Biggs observed (via a twitter exchange) the former study had too small a sample size and looked at the changes immediately after move out, rather than over a longer period of time.  Which is true.  The latter study also measured savings rates, and the former looked at consumption.  But there’s another angle, too:  the latter study was of German households, the former of American households.  And while you’d think it’d be American households whose finances would be the most stretched by having kids, due to our Helicoptering way of life (e.g., parents who spend large sums of money on college tuition, vehicles for older kids, extracurriculars, etc. — expenses that are not relevant in Germany), financial patterns of behavior over time may simply be as different between the two countries as the household savings rates themselves  – Germany’s rate is nearly double that of the U.S. — 9.7% vs. 4.0%.

But Biggs’ bottom line is this:  retired Americans who are parents have saved less during the preretirement years than non-parents (this is apparently well-documented, and makes sense) but they don’t feel poorer during retirement, based on survey responses, even if they are, objectively, financially less well off.

In contrast, Falling Short says:  “we’re concerned about the future, regardless of the well-being of current retirees.”

My bottom line:

Well, look, they’re both right — and wrong.  It is true that you simply can’t take the well-being of today’s retirees and extrapolate, because there are major changes coming down the pike — especially with respect to the changing nature of large-employer-provided retirement benefits, which have so dramatically, and so quickly, moved from DB to DC, for future retirees (the current generation of retirees and even today’s near-retirees being insulated by grandfathering).  But you also have to distinguish between your objectives, in talking about “retirement income needs,” as there are two different issues:

First, how do you advise people who want to know how much they need, and consequently, how much they should save?

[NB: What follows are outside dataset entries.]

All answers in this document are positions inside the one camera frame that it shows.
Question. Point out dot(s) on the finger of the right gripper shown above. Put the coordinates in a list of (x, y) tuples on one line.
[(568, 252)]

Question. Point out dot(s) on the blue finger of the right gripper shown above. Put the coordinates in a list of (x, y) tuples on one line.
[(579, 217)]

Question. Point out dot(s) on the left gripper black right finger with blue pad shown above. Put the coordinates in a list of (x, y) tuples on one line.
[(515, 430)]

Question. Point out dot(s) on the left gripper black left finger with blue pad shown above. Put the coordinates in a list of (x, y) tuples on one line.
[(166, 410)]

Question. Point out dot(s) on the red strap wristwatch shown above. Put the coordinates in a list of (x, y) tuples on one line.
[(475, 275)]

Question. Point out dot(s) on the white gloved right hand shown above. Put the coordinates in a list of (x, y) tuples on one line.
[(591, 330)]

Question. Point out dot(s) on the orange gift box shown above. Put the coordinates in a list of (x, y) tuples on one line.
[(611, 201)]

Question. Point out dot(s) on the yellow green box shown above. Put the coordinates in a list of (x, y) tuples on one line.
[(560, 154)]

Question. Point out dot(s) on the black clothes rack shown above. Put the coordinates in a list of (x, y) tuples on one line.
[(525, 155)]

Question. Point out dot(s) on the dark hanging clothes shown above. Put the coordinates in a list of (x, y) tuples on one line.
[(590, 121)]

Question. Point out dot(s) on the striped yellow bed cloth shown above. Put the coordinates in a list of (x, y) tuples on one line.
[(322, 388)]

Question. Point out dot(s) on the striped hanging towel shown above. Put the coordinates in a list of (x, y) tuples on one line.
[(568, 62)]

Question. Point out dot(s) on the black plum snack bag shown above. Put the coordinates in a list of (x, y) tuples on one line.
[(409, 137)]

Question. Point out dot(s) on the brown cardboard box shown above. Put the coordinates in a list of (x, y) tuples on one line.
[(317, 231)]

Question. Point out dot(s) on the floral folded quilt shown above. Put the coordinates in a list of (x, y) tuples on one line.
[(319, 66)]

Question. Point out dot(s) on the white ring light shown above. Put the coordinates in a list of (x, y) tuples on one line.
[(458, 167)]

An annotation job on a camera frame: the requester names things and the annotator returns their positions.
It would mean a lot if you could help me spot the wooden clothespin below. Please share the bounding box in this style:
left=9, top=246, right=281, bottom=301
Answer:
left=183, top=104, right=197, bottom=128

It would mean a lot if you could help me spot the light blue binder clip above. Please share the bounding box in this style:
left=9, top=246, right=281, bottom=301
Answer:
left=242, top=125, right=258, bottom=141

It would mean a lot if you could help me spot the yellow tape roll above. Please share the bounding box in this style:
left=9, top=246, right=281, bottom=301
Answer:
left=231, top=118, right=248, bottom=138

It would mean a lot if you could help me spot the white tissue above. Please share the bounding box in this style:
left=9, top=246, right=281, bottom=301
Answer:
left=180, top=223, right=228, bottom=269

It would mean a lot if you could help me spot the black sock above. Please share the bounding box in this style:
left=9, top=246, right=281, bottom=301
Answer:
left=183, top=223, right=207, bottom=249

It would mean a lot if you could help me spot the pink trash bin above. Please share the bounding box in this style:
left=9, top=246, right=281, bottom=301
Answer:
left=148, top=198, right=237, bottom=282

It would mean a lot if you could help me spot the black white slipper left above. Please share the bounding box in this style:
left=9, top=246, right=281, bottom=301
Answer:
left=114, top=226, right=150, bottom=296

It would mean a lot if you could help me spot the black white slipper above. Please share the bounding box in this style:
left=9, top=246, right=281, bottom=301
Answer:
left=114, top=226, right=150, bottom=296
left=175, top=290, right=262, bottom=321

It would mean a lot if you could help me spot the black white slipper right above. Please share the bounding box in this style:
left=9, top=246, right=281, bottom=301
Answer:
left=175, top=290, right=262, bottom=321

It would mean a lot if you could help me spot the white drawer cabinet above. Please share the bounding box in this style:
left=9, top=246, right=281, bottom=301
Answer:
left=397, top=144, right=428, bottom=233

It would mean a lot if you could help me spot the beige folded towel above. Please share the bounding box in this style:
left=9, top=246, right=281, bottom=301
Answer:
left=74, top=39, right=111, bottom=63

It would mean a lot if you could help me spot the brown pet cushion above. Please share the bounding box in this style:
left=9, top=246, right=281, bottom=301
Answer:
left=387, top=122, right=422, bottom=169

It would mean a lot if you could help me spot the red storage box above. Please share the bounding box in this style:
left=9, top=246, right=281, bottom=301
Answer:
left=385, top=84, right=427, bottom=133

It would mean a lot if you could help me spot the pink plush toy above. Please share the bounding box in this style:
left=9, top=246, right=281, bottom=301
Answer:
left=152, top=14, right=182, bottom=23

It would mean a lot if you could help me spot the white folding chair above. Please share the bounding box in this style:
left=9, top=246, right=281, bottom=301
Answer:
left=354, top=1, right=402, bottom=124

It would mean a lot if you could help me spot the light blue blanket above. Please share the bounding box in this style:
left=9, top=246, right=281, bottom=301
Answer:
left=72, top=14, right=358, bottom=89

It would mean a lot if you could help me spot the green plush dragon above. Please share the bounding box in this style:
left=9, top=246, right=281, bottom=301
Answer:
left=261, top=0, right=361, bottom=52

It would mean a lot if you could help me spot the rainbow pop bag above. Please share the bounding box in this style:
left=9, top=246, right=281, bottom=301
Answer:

and second, what’s needed in terms of public policy?

The very fact a couple can support a family on an income of X, whatever that X is, means that, in terms of a reasonable standard of living (as perceived by that couple), only a portion of X is needed.  Frankly, the long-awaited cruises or golf vacations are great, but it’s hardly necessary for policymakers to worry too much about them.  On the other hand, if that family felt that, during the childrearing years, they were just barely scraping by, and those children leaving the nest lifted a financial burden, then they’d hardly want to go back to that prior living standard.  In terms of financial advice, the proliferation of modelers means that it’s easy enough to ask any given couple planning retirement about the living standard they want to target.

But, at the same time, this points to a certain futility, in terms of public policy, on focusing on retirement income replacement rates, and suggests that we really need to look at spending our efforts on (1) making sure the elderly aren’t living in poverty (that is, material deprivation, not lack of “income” as defined by statisticians) and (2) putting forth efforts to enable the middle class to achieve a standard of living which is perhaps not identical to their pre-retirement standard, but provides a basic “middle-classness.”  Which, I’ll remind you, are the twin objectives of The Jane Plan.